Work item: Scan the records below for the string "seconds" and return every line where it appears.

Records for processing:
▼

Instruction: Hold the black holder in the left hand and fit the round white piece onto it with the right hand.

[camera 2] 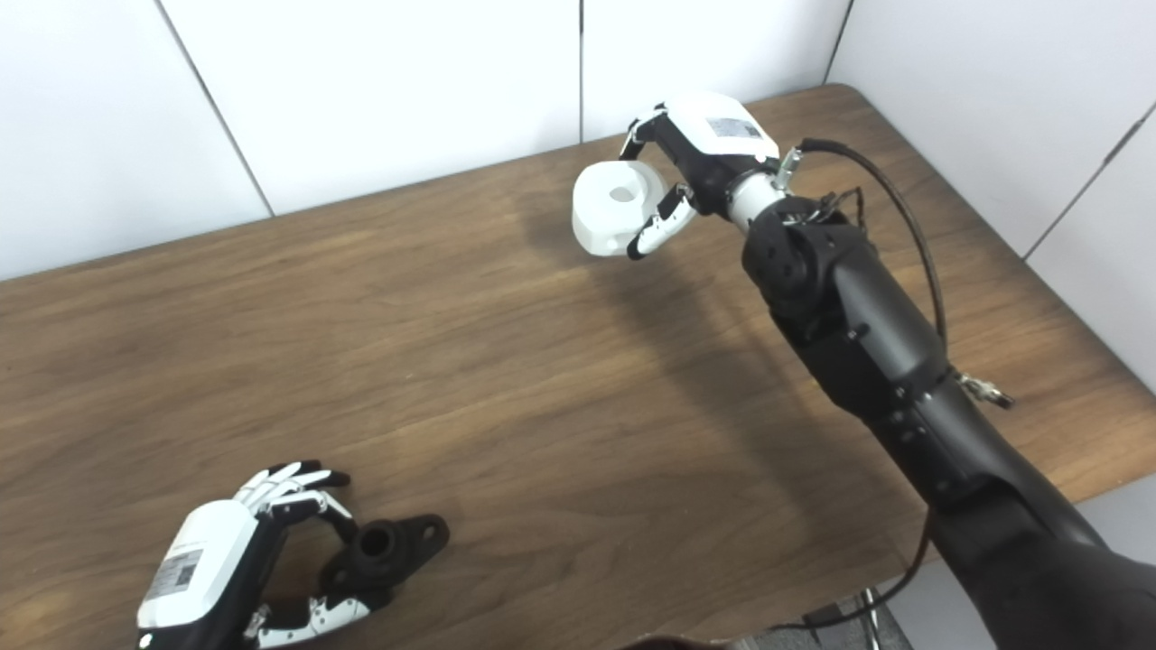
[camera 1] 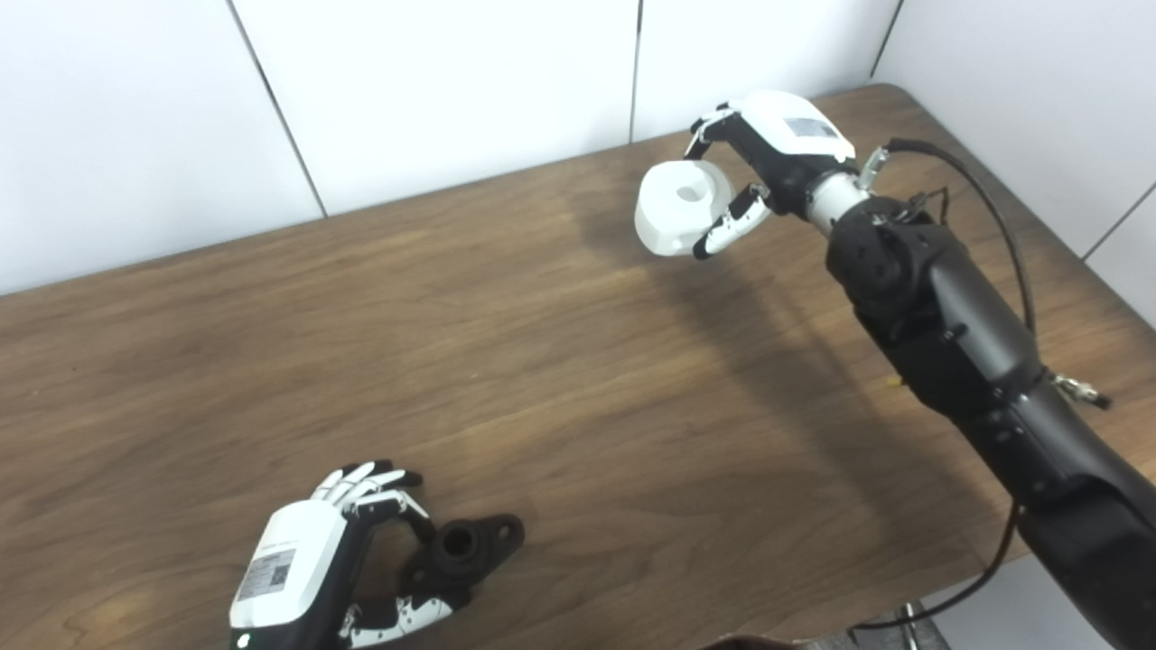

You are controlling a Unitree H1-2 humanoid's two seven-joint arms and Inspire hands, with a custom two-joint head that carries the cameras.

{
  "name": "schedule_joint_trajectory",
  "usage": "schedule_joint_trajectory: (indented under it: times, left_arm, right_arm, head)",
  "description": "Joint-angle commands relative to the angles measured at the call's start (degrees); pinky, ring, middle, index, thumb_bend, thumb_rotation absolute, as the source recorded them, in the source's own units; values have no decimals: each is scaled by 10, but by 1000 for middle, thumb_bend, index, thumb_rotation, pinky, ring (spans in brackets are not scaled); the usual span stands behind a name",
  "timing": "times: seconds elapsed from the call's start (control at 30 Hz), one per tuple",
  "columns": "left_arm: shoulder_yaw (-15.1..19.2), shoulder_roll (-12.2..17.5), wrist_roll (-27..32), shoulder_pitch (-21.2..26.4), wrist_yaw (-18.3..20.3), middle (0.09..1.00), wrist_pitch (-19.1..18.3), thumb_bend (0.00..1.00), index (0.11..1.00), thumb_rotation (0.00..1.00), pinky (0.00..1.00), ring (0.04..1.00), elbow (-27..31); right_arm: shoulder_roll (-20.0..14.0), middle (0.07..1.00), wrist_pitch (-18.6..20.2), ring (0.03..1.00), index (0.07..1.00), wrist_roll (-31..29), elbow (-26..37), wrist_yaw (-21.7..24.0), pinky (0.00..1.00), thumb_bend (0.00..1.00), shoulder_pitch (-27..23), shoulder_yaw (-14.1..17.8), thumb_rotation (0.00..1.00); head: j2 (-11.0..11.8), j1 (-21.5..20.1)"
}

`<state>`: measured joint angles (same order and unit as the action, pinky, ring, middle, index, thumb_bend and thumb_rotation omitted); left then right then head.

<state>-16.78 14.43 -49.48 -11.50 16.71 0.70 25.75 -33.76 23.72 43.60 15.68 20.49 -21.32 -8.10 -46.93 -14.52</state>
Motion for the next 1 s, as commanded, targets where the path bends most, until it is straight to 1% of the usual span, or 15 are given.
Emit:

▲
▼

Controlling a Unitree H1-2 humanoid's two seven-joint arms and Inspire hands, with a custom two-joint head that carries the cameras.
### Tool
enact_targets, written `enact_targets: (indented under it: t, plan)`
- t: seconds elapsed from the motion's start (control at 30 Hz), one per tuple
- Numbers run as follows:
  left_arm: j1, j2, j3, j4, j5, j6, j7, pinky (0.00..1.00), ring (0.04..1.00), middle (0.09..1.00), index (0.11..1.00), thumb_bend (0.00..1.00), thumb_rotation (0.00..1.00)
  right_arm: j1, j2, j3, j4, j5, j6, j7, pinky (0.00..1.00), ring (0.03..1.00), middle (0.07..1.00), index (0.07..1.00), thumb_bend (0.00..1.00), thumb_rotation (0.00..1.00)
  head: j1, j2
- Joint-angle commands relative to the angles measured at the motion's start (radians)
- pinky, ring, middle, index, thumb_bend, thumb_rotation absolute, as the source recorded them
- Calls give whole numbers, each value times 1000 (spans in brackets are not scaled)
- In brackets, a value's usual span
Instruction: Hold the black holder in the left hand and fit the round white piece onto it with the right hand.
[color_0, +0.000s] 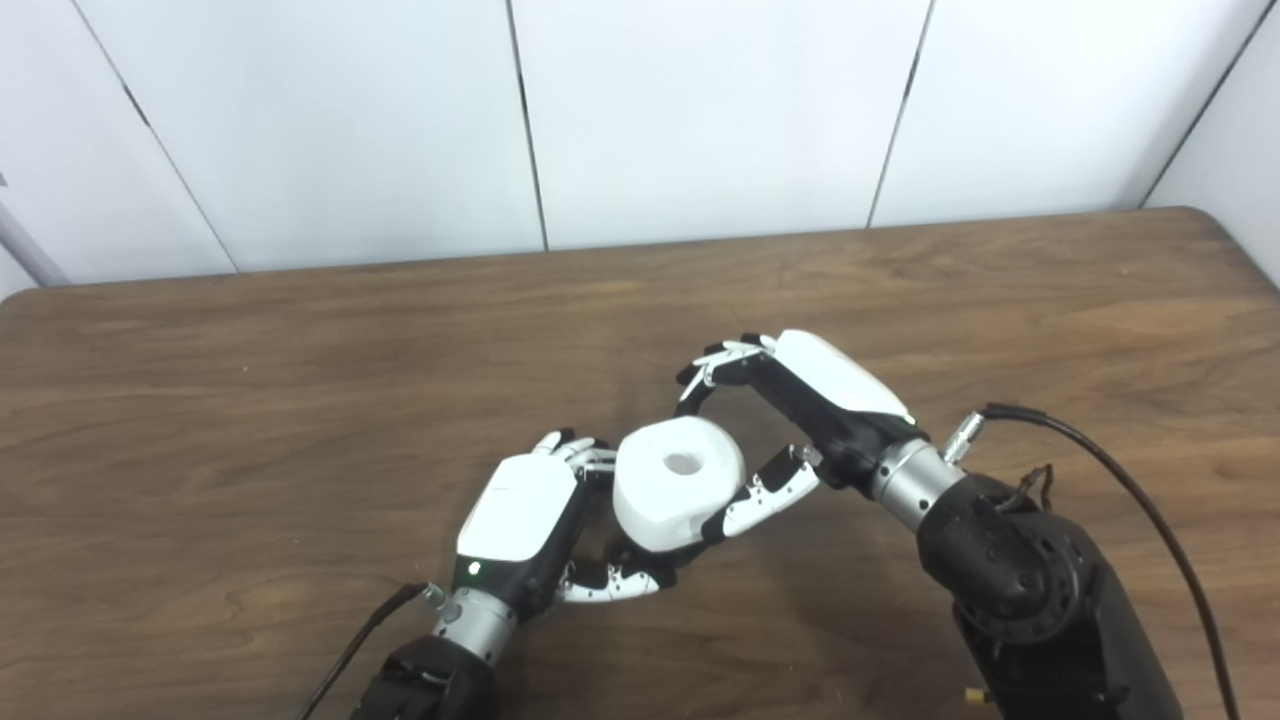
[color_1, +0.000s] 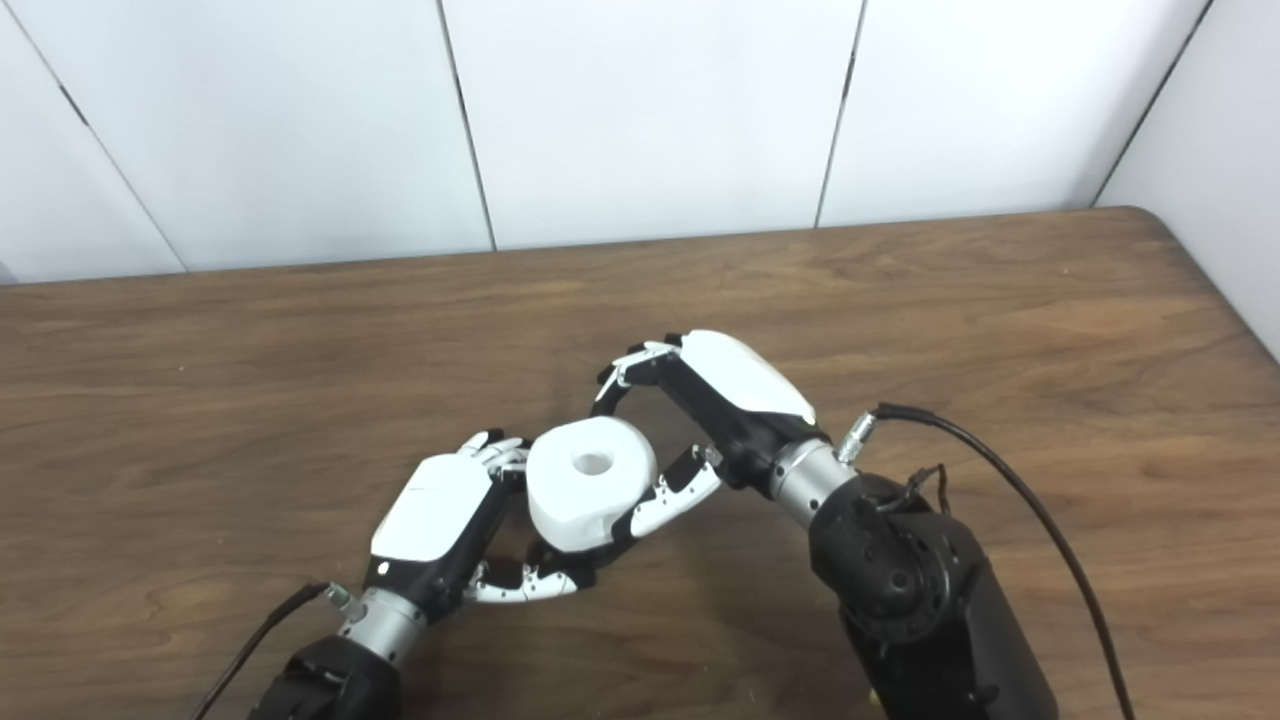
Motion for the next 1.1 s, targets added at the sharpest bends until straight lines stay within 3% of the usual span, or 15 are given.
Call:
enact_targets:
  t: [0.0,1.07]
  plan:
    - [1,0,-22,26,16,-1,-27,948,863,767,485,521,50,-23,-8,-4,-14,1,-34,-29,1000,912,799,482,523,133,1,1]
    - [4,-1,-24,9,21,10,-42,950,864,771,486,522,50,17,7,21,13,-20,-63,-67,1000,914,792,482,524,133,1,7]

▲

Task output:
  "timing": "times: seconds elapsed from the call's start (control at 30 Hz), one per tuple",
- t: seconds elapsed from the motion's start (control at 30 Hz), one per tuple

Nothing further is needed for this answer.